Deepfake videoların gelişmiş saptama yöntemlerini yanıltabildiği ve her geçen gün daha gerçekçi hale geldiği tespit edildi. 

Bir kişinin yüzünün ya da vücudunun dijital olarak değiştirilmesiyle oluşturulan deepfake videolar endişe yaratmaya devam ediyor. 

Bu videolar gerçek bir kişinin görüntüsünün yapay zeka kullanılarak değiştirilmesiyle yapılıyor. Aslında bu teknoloji, kullanıcıların yüzünü kediye dönüştüren veya yaşlandıran uygulamalar gibi zararsız amaçlarla da kullanılabiliyor.

Ancak insanların cinsel içerikli videolarını üretmek veya masum insanlara iftira atmak için de kullanılabilmesi ciddi bir sorun teşkil ediyor.

Bu videoların sahte olup olmadığını anlamak için kullanılan gelişmiş yöntemlerden biri kalp atışlarını izlemek. 

Uzaktan fotopletismografi (rPPP) adlı araç, deriden geçen ışıktaki küçük değişiklikleri tespit ederek nabzı ölçüyor. Nabız ölçen pulse oksimetreyle aynı prensiple çalışan bu araç, çevrimiçi doktor randevularının yanı sıra deepfake videoları tespit etmek için de kullanılıyor.

Ancak bulguları hakemli dergi Frontiers in Imaging'de bugün (30 Nisan) yayımlanan çalışmaya göre deepfake görüntülerde artık gerçekçi kalp atışları var.

Bilim insanları çalışmalarına videolardaki nabız hızını otomatik olarak saptayıp analiz eden bir deepfake dedektörü geliştirerek başladı. 

Ardından rPPP tabanlı bu aracın verilerini, EKG kayıtlarıyla karşılaştırarak hassasiyetini ölçtüler. Son derece iyi performans gösteren aracın EKG'yle arasında dakikada sadece iki-üç atımlık fark vardı. 

Ekip aracı deepfake videolar üzerinde test ettiğindeyse rPPP, videoya kalp atışı eklenmese bile son derece gerçekçi bir kalp atışı algıladı. 

Bilim insanları kalp atışlarının videoya kasten eklenebileceği gibi, kullanılan kaynak videodan kendiliğinden geçebileceğini de söylüyor.

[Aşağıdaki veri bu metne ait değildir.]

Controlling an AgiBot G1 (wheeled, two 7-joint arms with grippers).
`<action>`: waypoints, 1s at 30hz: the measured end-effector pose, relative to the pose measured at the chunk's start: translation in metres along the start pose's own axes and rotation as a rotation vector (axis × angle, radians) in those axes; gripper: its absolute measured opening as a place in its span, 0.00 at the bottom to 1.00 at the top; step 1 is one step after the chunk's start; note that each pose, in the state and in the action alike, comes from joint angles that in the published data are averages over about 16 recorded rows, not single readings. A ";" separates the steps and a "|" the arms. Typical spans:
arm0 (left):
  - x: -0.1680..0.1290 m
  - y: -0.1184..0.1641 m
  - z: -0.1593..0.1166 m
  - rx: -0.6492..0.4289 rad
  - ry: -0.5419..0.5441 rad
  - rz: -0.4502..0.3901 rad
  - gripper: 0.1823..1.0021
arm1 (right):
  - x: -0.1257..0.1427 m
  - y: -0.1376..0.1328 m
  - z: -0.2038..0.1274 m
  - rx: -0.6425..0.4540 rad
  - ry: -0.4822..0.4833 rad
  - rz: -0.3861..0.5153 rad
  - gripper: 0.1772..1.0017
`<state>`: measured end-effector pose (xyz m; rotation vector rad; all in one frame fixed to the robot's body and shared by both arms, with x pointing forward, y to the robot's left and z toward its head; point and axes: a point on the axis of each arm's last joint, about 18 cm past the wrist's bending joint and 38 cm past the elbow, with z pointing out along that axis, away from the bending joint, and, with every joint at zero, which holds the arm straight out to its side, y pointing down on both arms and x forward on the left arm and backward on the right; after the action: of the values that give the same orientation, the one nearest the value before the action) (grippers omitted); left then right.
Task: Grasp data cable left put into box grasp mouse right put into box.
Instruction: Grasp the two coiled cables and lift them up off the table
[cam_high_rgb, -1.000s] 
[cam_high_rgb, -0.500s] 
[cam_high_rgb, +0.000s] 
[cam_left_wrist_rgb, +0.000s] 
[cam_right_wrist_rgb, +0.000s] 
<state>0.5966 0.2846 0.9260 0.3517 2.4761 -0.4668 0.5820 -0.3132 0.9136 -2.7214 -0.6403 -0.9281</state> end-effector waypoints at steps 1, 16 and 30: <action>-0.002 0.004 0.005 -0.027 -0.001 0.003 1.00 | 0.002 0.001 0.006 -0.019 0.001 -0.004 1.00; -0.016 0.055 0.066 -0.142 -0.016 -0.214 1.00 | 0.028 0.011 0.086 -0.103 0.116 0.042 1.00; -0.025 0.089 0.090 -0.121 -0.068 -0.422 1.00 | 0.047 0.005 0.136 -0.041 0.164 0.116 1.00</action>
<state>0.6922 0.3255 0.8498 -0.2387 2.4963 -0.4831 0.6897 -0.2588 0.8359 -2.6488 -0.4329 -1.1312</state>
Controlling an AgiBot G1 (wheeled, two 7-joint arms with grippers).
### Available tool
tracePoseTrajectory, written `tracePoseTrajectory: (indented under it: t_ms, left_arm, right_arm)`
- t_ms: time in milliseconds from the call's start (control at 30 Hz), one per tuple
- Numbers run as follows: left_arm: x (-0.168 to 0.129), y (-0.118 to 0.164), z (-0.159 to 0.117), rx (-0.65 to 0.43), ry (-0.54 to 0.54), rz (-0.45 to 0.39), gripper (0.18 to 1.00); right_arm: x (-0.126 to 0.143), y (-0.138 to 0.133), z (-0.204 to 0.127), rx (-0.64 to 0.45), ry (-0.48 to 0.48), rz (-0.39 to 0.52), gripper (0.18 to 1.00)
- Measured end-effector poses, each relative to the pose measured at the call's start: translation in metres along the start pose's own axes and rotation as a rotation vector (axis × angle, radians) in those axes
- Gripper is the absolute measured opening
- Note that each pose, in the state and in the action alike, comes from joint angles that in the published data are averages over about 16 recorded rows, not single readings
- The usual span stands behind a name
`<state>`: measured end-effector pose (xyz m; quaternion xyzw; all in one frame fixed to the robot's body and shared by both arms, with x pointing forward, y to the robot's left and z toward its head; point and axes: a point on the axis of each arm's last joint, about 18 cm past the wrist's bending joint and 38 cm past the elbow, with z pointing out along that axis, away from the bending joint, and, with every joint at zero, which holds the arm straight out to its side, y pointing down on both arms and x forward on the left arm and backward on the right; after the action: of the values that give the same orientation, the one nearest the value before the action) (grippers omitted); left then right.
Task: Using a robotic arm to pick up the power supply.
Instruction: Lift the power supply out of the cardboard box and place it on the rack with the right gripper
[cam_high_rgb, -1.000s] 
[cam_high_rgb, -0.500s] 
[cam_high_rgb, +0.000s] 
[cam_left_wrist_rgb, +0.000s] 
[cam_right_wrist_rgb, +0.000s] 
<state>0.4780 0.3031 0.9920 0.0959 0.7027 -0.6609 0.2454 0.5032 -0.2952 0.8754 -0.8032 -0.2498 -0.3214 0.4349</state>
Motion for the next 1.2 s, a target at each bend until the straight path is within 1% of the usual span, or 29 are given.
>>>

Almanya'daki Humboldt Üniversitesi'nden çalışmanın ortak yazarı Peter Eisert "Kaynak video gerçek bir kişiye aitse, bu artık deepfake videoya aktarılabiliyor" diyerek ekliyor: 

Sanırım tüm deepfake dedektörlerinin kaderi bu; deepfake'ler gittikçe daha iyi hale geliyor ve iki yıl önce iyi çalışan bir dedektör bugün tamamen başarısız olmaya başlıyor.

Araştırmacılar yine de sahte videoları saptamanın başka yolları olduğunu düşünüyor. Örneğin sadece nabız hızını ölçmek yerine, yüzdeki kan akışını ayrıntılı olarak takip eden dedektörler geliştirilebilir.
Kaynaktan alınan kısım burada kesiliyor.